--- What is needed ---
What is the number of lines in these records with "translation" in them? Answer with that number only.

--- Provided material ---
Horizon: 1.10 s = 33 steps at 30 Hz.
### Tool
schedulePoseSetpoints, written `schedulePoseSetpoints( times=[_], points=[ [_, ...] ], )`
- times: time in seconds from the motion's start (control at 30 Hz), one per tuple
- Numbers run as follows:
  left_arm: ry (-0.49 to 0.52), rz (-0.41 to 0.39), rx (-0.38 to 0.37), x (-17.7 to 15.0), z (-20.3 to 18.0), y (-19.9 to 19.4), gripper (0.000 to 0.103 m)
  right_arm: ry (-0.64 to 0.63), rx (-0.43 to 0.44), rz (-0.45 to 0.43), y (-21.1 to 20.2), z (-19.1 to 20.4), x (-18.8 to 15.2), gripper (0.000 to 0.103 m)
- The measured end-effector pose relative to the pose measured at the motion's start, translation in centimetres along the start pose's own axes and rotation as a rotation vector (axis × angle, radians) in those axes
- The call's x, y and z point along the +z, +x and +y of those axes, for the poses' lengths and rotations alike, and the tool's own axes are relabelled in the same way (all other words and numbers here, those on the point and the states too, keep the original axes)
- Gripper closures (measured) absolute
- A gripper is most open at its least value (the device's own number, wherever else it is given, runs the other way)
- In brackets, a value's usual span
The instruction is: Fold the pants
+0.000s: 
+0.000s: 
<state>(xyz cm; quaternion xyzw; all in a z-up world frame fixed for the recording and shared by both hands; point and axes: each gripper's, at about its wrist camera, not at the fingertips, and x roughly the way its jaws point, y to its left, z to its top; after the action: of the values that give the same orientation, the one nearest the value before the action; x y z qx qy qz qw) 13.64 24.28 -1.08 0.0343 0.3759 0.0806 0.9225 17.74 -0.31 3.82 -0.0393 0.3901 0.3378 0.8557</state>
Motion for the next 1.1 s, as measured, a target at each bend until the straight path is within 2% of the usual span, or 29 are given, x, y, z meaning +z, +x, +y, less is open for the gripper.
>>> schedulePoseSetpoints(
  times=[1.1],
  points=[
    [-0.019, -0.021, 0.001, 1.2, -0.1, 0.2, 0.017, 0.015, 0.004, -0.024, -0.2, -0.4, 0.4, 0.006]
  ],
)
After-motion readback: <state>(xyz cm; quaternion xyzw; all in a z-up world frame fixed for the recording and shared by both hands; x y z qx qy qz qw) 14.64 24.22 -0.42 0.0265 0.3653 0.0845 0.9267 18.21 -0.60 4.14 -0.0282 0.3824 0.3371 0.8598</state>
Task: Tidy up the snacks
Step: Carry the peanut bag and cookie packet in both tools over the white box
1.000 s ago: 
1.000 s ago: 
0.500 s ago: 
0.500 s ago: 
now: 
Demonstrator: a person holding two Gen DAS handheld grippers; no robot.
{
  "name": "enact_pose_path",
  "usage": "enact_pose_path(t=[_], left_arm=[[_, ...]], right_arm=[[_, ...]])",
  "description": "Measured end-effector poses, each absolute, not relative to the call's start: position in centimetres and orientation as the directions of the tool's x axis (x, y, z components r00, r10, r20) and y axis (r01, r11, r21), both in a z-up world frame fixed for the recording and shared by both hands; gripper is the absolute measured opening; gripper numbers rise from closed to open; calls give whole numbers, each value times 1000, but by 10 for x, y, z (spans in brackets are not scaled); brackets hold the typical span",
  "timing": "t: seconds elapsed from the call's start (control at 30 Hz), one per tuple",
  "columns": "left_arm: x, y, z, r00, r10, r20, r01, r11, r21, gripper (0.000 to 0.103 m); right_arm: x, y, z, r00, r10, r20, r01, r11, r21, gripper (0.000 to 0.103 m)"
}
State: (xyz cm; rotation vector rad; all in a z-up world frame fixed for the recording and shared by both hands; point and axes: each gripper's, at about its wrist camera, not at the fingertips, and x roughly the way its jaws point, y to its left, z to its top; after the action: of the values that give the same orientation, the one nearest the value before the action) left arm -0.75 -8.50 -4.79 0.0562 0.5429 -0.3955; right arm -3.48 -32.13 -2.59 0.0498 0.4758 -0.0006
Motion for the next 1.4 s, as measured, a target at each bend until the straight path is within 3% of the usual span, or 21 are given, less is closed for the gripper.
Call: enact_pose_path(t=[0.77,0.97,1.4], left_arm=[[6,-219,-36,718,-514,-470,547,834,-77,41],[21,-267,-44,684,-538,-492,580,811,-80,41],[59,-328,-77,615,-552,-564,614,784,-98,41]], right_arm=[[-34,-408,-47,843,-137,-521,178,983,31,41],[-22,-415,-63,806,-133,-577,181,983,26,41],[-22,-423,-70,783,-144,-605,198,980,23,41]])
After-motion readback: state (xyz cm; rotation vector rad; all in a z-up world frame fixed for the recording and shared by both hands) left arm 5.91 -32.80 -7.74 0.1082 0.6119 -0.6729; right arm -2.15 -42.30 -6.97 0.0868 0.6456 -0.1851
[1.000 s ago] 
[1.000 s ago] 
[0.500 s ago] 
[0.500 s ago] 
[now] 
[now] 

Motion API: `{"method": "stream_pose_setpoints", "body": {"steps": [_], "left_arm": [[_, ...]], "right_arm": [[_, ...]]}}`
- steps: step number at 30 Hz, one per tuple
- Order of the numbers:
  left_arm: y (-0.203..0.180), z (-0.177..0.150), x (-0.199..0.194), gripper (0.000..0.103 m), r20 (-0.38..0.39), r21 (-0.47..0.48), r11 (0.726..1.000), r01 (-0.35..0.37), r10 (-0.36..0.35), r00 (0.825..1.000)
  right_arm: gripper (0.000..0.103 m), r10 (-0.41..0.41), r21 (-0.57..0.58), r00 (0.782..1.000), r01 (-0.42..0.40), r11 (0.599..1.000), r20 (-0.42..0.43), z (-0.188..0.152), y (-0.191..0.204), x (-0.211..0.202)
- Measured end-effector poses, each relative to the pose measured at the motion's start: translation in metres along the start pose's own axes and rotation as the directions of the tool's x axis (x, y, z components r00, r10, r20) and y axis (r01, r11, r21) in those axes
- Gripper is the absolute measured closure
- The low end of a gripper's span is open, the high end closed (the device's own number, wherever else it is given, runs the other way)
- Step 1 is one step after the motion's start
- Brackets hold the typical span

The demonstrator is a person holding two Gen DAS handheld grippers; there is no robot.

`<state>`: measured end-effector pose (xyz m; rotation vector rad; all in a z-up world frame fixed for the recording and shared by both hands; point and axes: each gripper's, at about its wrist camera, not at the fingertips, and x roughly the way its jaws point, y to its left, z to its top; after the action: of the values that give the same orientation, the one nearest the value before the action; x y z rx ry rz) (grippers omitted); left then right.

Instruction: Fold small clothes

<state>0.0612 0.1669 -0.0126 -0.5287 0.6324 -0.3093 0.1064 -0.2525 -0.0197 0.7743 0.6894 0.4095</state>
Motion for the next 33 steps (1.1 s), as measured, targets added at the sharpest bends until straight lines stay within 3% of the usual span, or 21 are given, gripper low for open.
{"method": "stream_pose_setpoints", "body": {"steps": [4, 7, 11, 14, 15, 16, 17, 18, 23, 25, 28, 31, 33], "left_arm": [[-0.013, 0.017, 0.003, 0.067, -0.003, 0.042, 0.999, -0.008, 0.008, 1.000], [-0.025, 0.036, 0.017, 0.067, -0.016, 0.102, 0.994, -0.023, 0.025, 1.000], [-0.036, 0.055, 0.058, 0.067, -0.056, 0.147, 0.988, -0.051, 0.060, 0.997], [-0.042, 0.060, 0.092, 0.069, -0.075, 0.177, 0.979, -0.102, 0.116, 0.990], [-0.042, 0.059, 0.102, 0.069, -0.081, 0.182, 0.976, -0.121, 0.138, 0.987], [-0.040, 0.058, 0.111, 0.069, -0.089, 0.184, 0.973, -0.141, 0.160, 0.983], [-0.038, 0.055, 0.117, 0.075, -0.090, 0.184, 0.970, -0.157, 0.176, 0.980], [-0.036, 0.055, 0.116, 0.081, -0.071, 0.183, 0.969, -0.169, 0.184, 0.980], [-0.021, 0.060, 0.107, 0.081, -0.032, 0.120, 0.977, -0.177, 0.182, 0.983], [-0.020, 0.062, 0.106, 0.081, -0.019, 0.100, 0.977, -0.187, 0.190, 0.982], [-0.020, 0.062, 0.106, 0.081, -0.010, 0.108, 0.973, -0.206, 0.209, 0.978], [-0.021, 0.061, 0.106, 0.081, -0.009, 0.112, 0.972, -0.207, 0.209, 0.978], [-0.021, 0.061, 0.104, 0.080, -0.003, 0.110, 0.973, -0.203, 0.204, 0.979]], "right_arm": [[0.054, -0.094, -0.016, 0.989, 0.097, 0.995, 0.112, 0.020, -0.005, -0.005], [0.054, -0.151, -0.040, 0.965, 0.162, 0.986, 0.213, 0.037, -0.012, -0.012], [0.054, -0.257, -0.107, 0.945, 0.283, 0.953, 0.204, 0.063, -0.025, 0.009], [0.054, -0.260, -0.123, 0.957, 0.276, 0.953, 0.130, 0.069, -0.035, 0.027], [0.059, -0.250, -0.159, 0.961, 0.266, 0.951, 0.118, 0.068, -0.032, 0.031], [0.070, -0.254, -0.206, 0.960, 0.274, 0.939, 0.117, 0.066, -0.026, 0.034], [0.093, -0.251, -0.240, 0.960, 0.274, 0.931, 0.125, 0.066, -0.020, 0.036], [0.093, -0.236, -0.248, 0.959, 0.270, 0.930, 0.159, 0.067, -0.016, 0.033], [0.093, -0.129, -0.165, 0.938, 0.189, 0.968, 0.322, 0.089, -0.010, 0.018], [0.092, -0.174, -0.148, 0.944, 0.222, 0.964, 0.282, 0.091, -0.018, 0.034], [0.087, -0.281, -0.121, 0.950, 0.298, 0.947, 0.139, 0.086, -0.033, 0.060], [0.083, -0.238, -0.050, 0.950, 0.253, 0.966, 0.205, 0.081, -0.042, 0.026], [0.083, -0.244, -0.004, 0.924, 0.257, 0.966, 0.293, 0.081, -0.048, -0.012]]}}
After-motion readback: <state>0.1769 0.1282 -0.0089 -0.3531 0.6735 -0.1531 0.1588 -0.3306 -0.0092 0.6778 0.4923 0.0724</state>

--- Exercise solution ---
2